One of the most frustrating feelings as a writer is reading an article written by someone else that touches on all of the things you’d been trying to get out onto your computer screen. This time, that writer was Kelly Dwyer. I was all set to write about DeMarcus Cousins, Tyreke Evans and the Sacramento Kings and then I read Dwyer’s piece written yesterday for Ball Don’t Lie.

Despite Dwyer hitting home a few of the same things I’m about to say, I’ll continue on with the things on my mind in the wake of Cousins-Greene-Gate. While I don’t think anyone can support Cousins’ decision to go after his teammate after he disagreed with a play-making decision, I think it’s pretty important that we look at what’s going on in Sacramento. Maybe, more specifically, we should be looking at what’s not going on.

It’s pretty clear that the Sacramento Kings have made Tyreke Evans the face of their franchise. Can you blame them? He flourished last season as the Rookie of the Year and he is young and exciting and extremely talented. One issue that can come with having such a young superstar happens when a franchise forgets that he is a young man who still needs to be groomed into a leader and shaped into a professional. Start treating that rookie as though he’s earned more than he has and you’ll find yourself with a problem, particularly when you draft a headstrong young man the next season.

DeMarcus Cousins comes to the Kings with immense talent and potential. He also comes with some baggage that hasn’t yet been checked at the door. If he sees something he disagrees with, if he feels he isn’t being given the same respect as someone else, he’s probably going to let you know about it.

In this case, Cousins has issues with Evans. Really, anyone who has watched the Kings this season can tell you that he’s not entirely off-base when he shows his frustration at some of the shots and decision-making that has come from Evans this season. The problem is, basketball is a team sport and like your teammate or hate them, you don’t get to throw a tantrum and throw punches, fists or elbows at them when they don’t make the decision you want them to make. It doesn’t work like that.

Basketball also rarely works when a young star is given the kind of offensive leeway that Evans has been handed by his team, without also being handed the appropriate criticisms when necessary. In an article written last week by Sam Amick, Evans is quoted as saying, “We’re on the same page. He [Paul Westphal] knows when it’s time, when the game is on the line, give me the ball and (I’ll) try to make a play.”

He knows.

His coach knows when it’s crunch time to give him the ball. Yeesh. If it were a veteran like Kobe Bryant saying this, maybe it wouldn’t sound strange. Even a point guard like Rajon Rondo, known for making the right plays for his teammates, or Derrick Rose, with a reputation that’s growing by the game for being able to take over in crunch time, it wouldn’t sound odd. When it’s a young player like Evans who has had his share of miscues this season, it sounds off-putting.

As Amick pointed out, in the wake of Jerry Sloan stepping down amid rumors of a rift with star guard Deron Williams, it sounds almost as though the power struggle in Sacramento has been won by Evans and no one has challenged him.
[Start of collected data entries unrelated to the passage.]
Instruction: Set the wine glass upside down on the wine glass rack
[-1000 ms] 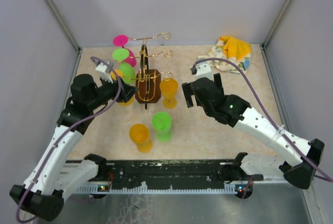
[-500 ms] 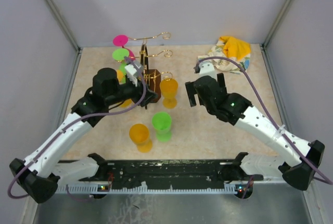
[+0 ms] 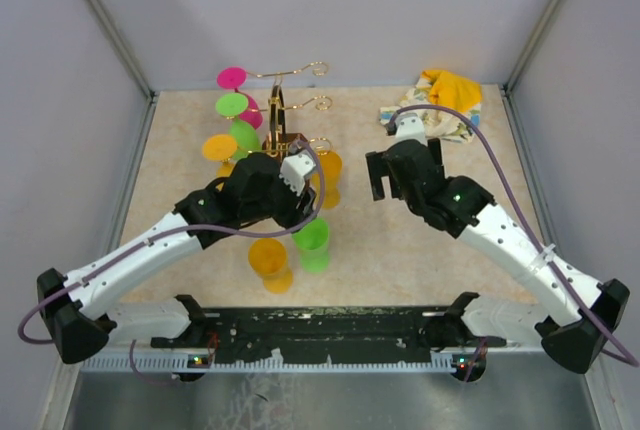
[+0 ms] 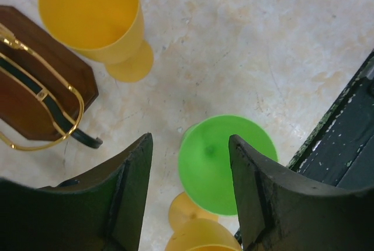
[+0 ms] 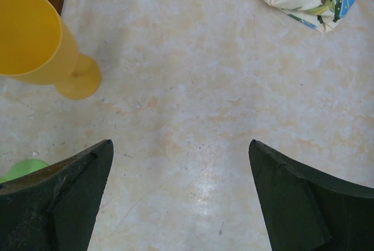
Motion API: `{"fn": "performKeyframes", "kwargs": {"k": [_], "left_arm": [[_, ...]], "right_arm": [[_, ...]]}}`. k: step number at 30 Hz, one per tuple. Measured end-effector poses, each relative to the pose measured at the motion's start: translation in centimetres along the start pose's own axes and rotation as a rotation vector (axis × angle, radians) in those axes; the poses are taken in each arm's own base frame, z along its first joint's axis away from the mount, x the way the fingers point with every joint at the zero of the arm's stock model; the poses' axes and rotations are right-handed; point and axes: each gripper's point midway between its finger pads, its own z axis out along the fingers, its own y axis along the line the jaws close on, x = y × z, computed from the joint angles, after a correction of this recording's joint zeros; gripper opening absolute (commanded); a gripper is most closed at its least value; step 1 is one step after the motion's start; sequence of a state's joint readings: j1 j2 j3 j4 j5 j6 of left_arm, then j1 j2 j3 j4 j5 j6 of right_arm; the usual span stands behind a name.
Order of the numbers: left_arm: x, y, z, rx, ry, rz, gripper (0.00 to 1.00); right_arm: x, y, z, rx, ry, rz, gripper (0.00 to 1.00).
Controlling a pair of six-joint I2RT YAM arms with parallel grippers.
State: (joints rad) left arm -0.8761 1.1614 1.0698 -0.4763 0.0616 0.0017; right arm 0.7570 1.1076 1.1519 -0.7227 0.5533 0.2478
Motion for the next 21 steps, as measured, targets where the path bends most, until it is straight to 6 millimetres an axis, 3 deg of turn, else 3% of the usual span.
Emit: {"fn": "performKeyframes", "kwargs": {"k": [15, 21], "left_arm": [[3.7, 1.1, 0.9, -0.098, 0.152, -0.015, 0.59], [4.3, 1.2, 1.2, -0.109, 0.179, -0.03, 0.5]], "right_arm": [[0.2, -0.9, -0.5, 0.003, -0.012, 0.02, 0.99], [0.3, -1.2, -0.5, 0.011, -0.009, 0.023, 0.99]]}}
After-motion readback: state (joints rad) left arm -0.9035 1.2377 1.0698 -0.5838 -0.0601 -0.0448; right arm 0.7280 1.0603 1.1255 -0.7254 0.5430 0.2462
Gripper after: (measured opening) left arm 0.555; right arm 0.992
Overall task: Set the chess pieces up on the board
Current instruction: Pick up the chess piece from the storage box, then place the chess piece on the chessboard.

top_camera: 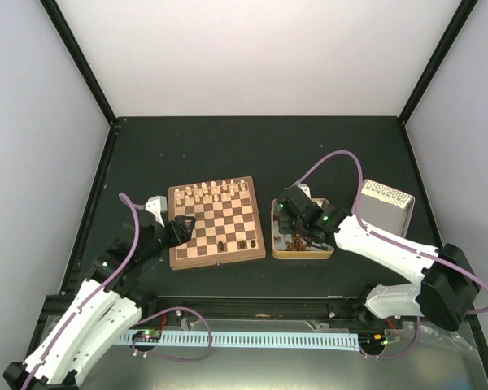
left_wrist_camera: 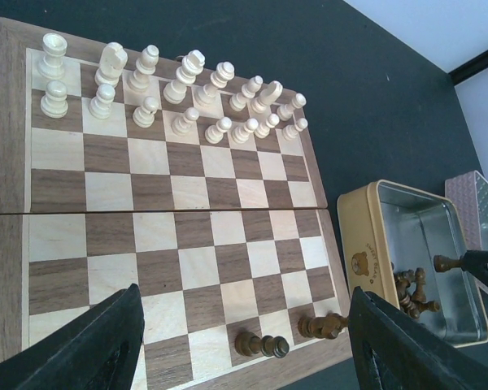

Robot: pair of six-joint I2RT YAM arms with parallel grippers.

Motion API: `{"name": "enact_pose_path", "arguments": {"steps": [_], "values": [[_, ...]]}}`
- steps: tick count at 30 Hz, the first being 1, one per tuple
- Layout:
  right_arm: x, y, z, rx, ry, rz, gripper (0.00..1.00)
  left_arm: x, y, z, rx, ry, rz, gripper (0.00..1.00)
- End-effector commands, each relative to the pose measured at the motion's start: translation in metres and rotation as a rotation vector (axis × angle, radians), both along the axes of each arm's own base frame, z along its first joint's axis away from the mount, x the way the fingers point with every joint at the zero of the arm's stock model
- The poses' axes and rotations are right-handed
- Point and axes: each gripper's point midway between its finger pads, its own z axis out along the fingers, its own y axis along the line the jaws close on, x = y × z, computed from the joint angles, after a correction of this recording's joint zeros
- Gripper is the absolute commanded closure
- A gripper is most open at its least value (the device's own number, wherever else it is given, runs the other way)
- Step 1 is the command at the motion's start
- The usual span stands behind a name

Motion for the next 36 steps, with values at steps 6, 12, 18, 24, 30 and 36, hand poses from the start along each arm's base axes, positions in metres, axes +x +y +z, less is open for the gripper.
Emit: {"name": "enact_pose_path", "arguments": {"steps": [6,12,18,24,30,36], "values": [[0.001,0.032,0.027,0.142,0.003,0.078,0.92,0.003,-0.004,0.016,-0.020,-0.048,-0.020,0.30],[-0.011,0.077,0.038,0.345,0.067,0.215,0.92,0.002,-0.004,0.014,-0.025,-0.047,-0.020,0.29],[-0.023,0.109,0.043,0.445,0.112,0.297,0.92,0.001,-0.001,0.014,-0.021,-0.051,-0.009,0.30],[-0.017,0.124,0.031,0.336,0.094,0.279,0.92,0.000,0.002,0.013,-0.012,-0.050,0.005,0.29],[-0.004,0.117,0.013,0.067,0.005,0.206,0.92,-0.001,0.007,0.015,-0.001,-0.055,0.021,0.29],[-0.002,0.127,0.011,-0.073,-0.039,0.224,0.92,-0.003,0.010,0.014,0.009,-0.052,0.030,0.29]]}}
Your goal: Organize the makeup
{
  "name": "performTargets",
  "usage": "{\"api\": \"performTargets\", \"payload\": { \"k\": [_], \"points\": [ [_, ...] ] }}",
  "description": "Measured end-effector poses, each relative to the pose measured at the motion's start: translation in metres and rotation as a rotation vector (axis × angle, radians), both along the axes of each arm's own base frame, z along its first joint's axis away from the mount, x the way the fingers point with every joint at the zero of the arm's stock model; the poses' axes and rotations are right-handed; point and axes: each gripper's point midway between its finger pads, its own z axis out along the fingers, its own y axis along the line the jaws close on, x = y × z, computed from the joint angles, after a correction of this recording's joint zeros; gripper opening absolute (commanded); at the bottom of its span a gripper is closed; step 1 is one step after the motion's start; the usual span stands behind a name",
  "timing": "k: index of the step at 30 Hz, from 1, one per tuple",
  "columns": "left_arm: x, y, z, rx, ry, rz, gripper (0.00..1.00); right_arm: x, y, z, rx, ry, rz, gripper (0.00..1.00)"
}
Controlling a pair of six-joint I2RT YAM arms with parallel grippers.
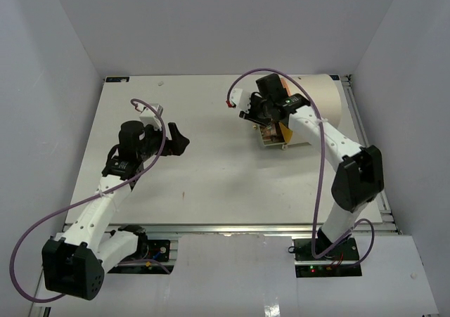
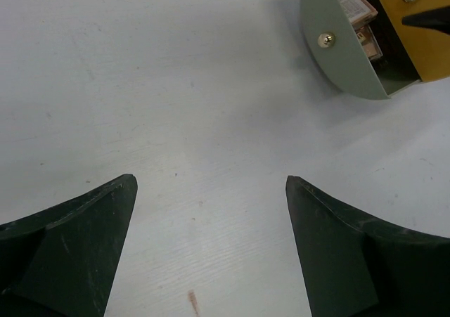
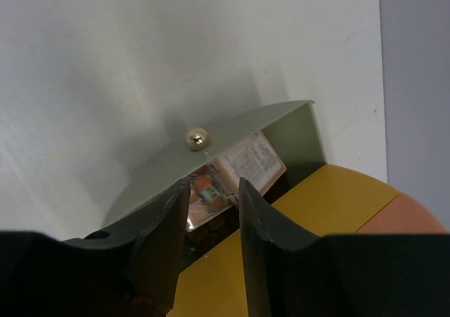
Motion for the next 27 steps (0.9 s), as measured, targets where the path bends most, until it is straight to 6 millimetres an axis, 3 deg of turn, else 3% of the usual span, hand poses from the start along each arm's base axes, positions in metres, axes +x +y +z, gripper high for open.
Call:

Not teammates. Not the coaching staff. No one. Until now.

His challenger is a yet-to-be proven rookie who has to prove to his organization that he can rein in the outbursts and harness his talent to become a great player in this league. His challenger has the support of veteran leader Francisco Garcia.

Here’s the thing that gets me about this whole situation. The unproven rookie picks a fight, starts a physical altercation with Donte Greene and was punished for it by his general manager. Call comes in to the team on the plane to take Cousins off of the plane and away from the team as punishment. Simple enough. Orders are followed, Cousins is removed. All is well.

Except it isn’t, because Garcia takes an offense to the decision to punish Cousins and he wants a different resolution. When the veteran on the team is standing up for the rookie, perhaps that rookie is speaking out about something that has been bothering more people on the team than just himself. If that’s the case, the Kings are in a mighty predicament.

Cousins was wrong for fighting with a teammate. He was wrong for overstepping his boundaries and acting as he did. Maybe, though, he was right in being angry with the way the team has handled Evans. And maybe when he acts out he’s also speaking up for some of his other teammates. Doesn’t make it right, does make it complicated.

We’ve seen how the LeBron treatment usually works out. Make a player out to be a King and he’s the one who gets to call checkmate.